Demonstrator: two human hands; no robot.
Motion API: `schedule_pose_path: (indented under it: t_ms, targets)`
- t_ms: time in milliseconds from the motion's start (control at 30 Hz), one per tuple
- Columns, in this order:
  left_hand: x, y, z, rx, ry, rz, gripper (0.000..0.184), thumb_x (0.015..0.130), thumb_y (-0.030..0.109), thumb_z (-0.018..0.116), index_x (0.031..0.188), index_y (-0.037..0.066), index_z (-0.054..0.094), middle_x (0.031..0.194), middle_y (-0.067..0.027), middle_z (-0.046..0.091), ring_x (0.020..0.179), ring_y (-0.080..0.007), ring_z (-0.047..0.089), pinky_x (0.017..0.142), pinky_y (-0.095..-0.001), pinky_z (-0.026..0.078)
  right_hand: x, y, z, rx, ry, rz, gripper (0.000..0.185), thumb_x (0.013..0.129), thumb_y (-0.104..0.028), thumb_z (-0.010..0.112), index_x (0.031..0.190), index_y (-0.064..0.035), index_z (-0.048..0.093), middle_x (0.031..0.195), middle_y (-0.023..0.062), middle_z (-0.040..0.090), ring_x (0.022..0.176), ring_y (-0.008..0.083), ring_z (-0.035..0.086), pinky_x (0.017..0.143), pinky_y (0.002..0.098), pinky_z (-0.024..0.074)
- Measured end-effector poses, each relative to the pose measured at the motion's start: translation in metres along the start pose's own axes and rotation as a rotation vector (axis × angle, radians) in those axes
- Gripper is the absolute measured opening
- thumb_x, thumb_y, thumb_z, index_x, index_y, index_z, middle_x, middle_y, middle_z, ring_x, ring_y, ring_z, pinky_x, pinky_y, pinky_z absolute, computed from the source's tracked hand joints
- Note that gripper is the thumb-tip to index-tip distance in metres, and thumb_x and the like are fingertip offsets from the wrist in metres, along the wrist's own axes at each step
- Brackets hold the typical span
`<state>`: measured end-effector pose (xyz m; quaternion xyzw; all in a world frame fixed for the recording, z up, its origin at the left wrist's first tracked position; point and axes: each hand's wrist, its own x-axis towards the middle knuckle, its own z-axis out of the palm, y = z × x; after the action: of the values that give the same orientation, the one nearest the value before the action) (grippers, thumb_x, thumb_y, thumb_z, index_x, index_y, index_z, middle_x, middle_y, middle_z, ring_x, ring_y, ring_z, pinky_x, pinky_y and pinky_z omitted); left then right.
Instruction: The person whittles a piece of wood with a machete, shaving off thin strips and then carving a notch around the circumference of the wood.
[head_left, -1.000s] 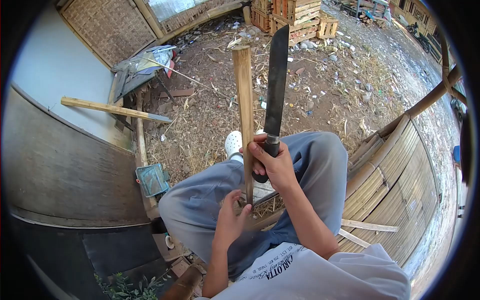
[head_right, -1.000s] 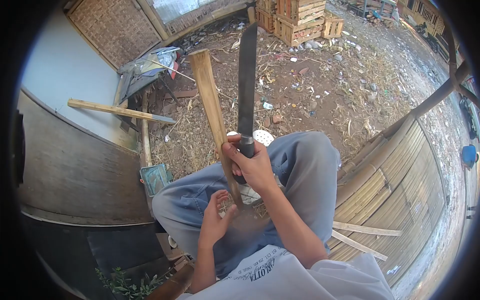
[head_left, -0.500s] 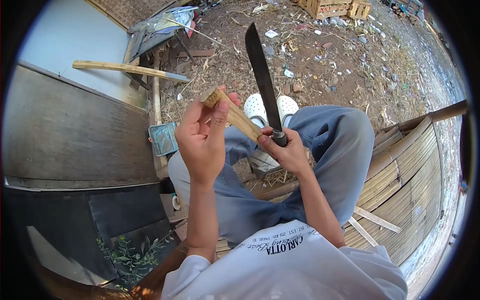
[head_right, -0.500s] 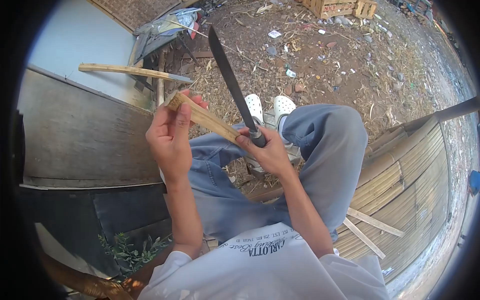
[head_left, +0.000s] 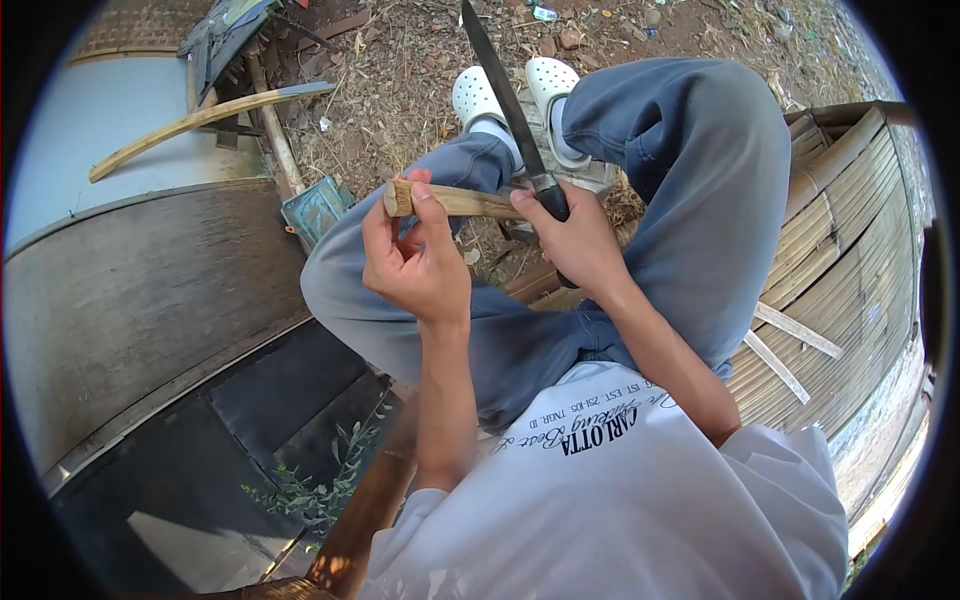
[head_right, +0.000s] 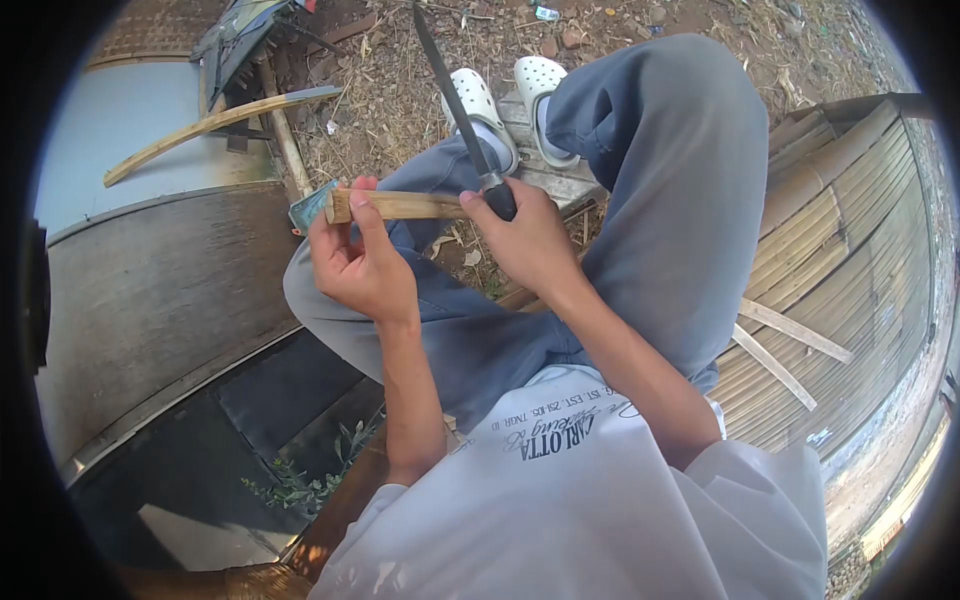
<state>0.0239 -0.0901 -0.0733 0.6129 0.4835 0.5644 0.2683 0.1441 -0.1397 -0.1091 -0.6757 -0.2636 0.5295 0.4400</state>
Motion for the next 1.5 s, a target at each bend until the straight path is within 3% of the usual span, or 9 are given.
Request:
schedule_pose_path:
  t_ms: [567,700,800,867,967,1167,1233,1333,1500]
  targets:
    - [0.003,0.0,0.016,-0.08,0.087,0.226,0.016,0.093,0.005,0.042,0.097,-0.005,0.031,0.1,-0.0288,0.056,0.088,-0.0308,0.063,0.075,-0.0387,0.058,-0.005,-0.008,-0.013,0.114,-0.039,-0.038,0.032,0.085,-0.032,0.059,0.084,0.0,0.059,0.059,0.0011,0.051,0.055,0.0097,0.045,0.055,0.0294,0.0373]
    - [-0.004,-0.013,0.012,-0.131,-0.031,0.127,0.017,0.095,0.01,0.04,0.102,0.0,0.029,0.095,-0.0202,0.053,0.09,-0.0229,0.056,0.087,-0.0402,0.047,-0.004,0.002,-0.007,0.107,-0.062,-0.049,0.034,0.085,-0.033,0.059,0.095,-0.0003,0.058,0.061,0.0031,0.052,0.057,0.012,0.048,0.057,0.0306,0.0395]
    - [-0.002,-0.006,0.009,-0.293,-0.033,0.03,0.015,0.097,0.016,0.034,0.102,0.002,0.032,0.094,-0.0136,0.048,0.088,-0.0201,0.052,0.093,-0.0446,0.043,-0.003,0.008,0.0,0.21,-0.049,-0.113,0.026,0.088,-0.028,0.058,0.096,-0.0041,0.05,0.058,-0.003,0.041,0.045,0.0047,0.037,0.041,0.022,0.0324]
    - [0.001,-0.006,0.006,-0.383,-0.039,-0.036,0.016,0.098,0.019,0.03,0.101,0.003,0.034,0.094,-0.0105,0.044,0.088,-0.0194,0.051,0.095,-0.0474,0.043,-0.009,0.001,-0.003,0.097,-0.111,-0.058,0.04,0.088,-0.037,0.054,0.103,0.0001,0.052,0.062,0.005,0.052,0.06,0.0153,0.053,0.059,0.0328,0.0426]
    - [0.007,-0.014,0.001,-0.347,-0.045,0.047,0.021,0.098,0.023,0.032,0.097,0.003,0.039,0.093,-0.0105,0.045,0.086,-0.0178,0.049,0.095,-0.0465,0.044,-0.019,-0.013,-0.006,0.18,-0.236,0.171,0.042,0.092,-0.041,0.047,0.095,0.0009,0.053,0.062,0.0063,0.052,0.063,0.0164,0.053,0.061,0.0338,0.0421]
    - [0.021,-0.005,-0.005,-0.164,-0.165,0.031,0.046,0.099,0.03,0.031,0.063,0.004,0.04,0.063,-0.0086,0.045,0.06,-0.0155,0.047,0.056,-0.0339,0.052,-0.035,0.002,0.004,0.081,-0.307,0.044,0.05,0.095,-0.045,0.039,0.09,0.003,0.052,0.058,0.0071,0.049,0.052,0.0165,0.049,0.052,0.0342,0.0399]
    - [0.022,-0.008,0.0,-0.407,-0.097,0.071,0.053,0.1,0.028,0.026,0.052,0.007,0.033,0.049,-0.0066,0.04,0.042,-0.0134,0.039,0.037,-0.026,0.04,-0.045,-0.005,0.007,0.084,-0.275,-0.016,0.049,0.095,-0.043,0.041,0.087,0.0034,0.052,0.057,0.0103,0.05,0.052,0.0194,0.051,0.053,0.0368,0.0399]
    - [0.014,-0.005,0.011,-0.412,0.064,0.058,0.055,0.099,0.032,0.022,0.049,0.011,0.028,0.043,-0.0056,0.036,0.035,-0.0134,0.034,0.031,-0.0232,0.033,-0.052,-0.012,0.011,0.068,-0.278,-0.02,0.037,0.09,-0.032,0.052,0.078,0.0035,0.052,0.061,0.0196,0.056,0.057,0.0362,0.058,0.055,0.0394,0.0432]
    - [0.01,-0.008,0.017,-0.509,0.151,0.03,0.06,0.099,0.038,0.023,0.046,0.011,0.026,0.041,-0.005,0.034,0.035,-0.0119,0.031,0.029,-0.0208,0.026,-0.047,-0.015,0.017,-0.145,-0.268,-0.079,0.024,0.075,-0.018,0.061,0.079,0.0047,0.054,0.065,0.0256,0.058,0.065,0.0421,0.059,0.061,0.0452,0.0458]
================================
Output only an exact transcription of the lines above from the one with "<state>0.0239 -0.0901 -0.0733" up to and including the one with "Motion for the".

- _Finished task_
<state>0.0239 -0.0901 -0.0733 0.6129 0.4835 0.5644 0.2683 0.1441 -0.1397 -0.1091 -0.6757 -0.2636 0.5295 0.4400</state>
Motion for the next 1.5 s, a target at each bend until the straight path is within 3% of the usual span, or 9 are given.

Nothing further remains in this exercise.